Tudo foi avaliado: quanto tempo ele levou entre percebê-la e chamá-la para dançar (demais), o que ele falou pra ela (“Dança comigo!” Uma afirmação ao invés da pergunta: “Você quer dançar?”), como ele pegou nas costas (mão espalmada na lombar, logo acima da cintura; posição correta para conduzir a dama no balie) e na mão direita (encaixando a mão em forma de concha, como os elos de uma corrente, o que facilita os giros pelo salão), o cheiro da roupa (bom), do pescoço (muito bom) e do cabelo (muito, muito bom).

Depois dessas observações vieram as primeiras perguntas: Qual seu nome e o que vocês faz. Pela experiência dela, um cara bom desses dando sopa em um forró na vespera do São Sebastião tem de ter defeito. O cara poderia ter um nome feio, tipo Kleison, mas poderia ser muito pior e o cara poderia não saber pronunciar o nome direito, falando Kreison. Mas ele tinha um nome bonito, de origem mediterrânea, pronunciado bem com uma voz forte. Estudos recentes mostram que a voz é um dos principais elementos indicativos de boa saúde sexual. Mais especificamente o pitch, que é a frequência da voz. Frequências baixas são menos desejáveis que frequências altas, para a voz dos machos. E ele tinha voz de locutor de FM e dava pra ver mesmo ali, no meio daquela confusão do forró.

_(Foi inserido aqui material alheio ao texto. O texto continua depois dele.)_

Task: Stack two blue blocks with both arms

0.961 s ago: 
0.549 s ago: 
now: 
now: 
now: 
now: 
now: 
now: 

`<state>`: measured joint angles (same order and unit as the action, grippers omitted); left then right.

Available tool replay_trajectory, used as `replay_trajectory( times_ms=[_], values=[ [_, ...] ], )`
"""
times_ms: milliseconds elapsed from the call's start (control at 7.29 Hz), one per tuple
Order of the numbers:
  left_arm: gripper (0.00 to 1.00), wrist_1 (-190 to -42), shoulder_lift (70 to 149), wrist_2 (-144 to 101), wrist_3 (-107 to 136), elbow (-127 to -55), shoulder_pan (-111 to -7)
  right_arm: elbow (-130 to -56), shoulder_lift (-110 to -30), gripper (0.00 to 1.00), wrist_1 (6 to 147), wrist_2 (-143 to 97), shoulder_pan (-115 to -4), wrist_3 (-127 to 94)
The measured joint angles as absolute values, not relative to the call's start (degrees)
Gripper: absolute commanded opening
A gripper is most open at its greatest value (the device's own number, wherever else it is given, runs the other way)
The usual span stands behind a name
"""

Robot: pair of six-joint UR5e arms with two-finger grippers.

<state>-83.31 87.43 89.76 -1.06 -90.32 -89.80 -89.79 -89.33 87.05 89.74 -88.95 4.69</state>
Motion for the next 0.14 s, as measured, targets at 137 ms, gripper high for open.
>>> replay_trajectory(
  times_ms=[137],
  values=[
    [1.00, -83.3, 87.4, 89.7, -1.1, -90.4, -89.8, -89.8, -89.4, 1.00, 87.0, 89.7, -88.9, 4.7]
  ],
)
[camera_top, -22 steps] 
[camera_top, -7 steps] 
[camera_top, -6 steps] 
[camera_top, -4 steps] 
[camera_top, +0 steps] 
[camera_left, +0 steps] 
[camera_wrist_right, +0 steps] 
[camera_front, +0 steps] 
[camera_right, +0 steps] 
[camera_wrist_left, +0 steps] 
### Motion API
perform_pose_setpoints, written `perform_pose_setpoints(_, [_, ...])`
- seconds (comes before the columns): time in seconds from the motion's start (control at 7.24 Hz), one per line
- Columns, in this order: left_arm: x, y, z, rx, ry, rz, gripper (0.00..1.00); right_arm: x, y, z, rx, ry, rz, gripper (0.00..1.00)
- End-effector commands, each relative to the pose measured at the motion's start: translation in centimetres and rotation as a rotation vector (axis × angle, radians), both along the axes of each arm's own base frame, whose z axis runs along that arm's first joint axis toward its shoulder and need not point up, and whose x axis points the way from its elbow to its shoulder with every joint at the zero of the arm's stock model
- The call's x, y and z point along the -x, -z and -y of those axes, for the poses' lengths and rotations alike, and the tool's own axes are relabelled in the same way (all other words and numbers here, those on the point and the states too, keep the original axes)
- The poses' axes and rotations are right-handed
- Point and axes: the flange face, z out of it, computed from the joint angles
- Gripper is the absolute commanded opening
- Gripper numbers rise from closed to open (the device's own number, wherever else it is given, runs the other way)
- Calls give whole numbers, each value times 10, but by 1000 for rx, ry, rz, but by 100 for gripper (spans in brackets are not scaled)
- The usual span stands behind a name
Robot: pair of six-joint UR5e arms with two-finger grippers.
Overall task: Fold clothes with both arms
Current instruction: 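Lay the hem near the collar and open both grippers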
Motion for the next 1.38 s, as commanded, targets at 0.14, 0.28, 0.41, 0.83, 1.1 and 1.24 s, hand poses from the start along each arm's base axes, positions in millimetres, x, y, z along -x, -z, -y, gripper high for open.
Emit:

Quando ele disse que era cientista ai foi demais para ela. “Esse cara ainda é inteligente?!” É muito mais do que eu pedi para a minha estante, ela pensou. Ela sorriu e disse que tinha de ir falar com a amiga, deixando ele em pé, plantado no meio do salão. Não sabia direito porque tinha feito aquilo, mas ela tinha de re-avaliar a estratégia depois de todas essas outras informações e nesse momento, deixar o macho confuso, as custas da própria confusão, é sempre a estratégia utilizada pelas fêmeas.

A insistência é um dos principais testes que as mulheres apresentam aos homens. Um homem tem de saber insistir e persistir. Sem ser chato, obviamente. Reagir a uma situação de desconforto com inibição ou raiva denuncia a falta de controle do macho. E a fêmea não quer um macho descontrolado.

Quando ele se recompôs no meio do salão, esperou terminar a música e voltou para buscar ela de novo para dançar. Dessa vez sem falar nada, apenas puxando pela mão. Ela já sabia que tinha encontrado um macho alfa, que ele mereceria um lugar de destaque ao seu lado e não na prateleira, que iria beijá-lo e dançar com ele o resto da noite.